**What the exercise asks**
Whenever the word "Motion" appears in a line of the data below, copy that line.

**Material provided**
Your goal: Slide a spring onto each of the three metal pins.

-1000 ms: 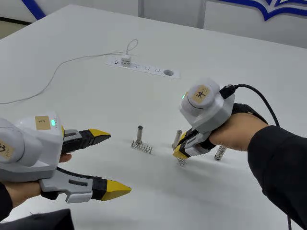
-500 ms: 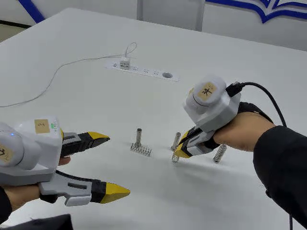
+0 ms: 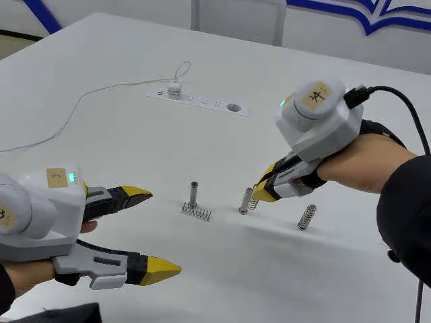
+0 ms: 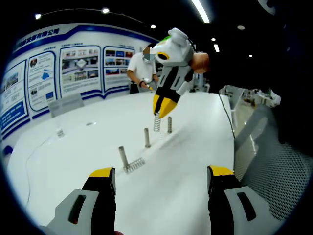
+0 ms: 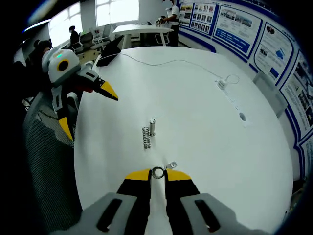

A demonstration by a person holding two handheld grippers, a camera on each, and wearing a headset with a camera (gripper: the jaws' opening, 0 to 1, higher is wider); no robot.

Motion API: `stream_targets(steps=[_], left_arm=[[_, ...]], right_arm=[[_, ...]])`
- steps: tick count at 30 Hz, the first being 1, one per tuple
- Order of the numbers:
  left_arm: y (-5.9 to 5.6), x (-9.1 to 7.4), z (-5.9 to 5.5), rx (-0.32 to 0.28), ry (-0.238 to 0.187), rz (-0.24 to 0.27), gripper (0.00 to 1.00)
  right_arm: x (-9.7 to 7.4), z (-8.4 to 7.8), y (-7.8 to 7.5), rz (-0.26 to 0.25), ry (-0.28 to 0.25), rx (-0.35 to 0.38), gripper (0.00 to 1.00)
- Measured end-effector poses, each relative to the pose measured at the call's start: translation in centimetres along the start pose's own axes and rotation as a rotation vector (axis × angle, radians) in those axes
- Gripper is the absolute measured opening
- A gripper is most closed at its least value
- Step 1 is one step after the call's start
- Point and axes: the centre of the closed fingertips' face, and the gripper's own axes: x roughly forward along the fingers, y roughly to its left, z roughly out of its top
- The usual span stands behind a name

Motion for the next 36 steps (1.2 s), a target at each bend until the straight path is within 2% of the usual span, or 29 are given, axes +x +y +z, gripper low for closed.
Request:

**Written solution**
Motion API: `stream_targets(steps=[_], left_arm=[[_, ...]], right_arm=[[_, ...]])`
Motion for the next 36 steps (1.2 s), a target at each bend until the straight path is within 2% of the usual span, or 29 are given, axes +x +y +z, gripper low for closed.

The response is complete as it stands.